Friday, September 7, 2007

The Most Terrifying Weapon Known to Man

During my recent trip to Las Vegas, which, in the grand tradition of my blog, I will completely otherwise ignore, I had the opportunity to realize something of shocking importance. Apparently, yet again, I was on the forefront of developing new strategies to help the terrorists bypass the security measures in place in our grand nation.

Allow me to explain in detail.

We arrived on time at the airport. On my back, I had slung my only bag. In my hands, I clutched a garish pink box with “Ronald’s Donuts” stamped on the front in ugly black letters. (Literally, stamped there, like via a return address stamper.) Inside, a baker’s dozen delicious vegan donuts glinted magically in the non-light. For people who are feeling a little lost here, allow me to mention that I went vegan before the Krispy Kreme craze even got off the ground. Those things look delicious. I have never had one. But my longing to do so burned with the fire of a thousand suns. Well, no. Perhaps a thousand candles. Hmmm. Still too strong. Ok, ok. The burning of my desire lit my brain with the brilliance of a thousand lazy, post-orgasm fireflies.

Anyway, low and behold, Las Vegas has a vegan donut shop. During my stay, my sinful urges inspired a pilgrimage to this curious shop. I was skeptical. I have had vegan donuts before. Most of them boast all of the culinary delights of a Styrofoam cup. However, one look at the wares of this store brought me new hope. Many donuts were purchased. Many were consumed.

Fast-forwarding back to the present, come departure day, I had many left. I had no intention of abandoning them to the anonymous hotel staff. They were mine. And thus, I clutched an ugly pink box close to my chest as we raced through airport security. When we reached the security checkpoint, I had a sudden revelation. Many of the remaining donuts were exotic flavors. I had jelly-filled, crème-filled, and moist-glazed donuts galore. And I had them in a questionably-labeled pink box. A quick glance at my packed-to-bulging quart-sized bag offered no hope. It was already full to the brim with such lethal weapons as an ounce of toothpaste and propylene glycol packets. (If you don’t know, you can ask.) Thus, the security scanners were sure to discover I was traveling with a large quantity of undeclared gels and liquids in my suspicious looking and oddly labeled pink box.

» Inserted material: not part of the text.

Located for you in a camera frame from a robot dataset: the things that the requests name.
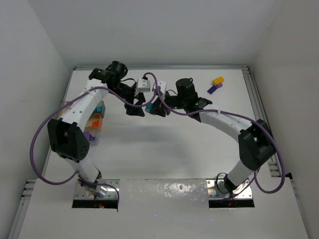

Scenarios of the impending confrontation flashed into my mind. I imagined myself asking the security guards if the horrors of my vegan jelly donuts would require me to dispose of all of them, or if I might be allowed to keep the less lethal chocolate glazed versions if I relinquished my crème-filled pastries in the name of national security.

As the box passed through the X-ray machine, I waited to be called aside for questioning. Then my box of donuts popped out in front of me, still nestled in its grey tray. I looked up, curious, at the guard. She sat squinting at the grave threat posed by what appeared to be a hamster frozen mid-hump, making love to a curling iron. Apparently, I was free to go.

Suddenly, I was filled with a mild annoyance that my donuts WEREN’T filled with gel-based explosives. Apparently, I shot too low when I settled for passive, vegan “eco-terrorism.” My skills are being underutilized.